--- THE PROBLEM ---
Omit images. Retype all entries verbatim.

--- DATASET RECORDS ---
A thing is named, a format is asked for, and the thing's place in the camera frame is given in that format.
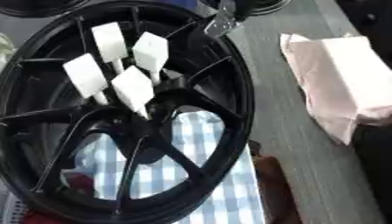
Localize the black spoked wheel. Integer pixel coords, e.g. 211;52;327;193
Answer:
0;0;256;224

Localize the pale pink paper bag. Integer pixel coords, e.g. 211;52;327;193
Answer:
278;32;392;146

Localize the silver metal bracket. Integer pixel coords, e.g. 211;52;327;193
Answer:
202;0;244;38

--- ANSWER BOX ---
A thing is named, a format is asked for, and the thing's place in the camera frame is given in that format.
Localize the black spoked wheel. Integer pixel coords, e.g. 211;52;327;193
Answer:
0;0;256;224

Localize the pale pink paper bag. Integer pixel coords, e.g. 211;52;327;193
Answer:
278;32;392;146

Localize the silver metal bracket. Integer pixel coords, e.g. 211;52;327;193
Answer:
202;0;244;38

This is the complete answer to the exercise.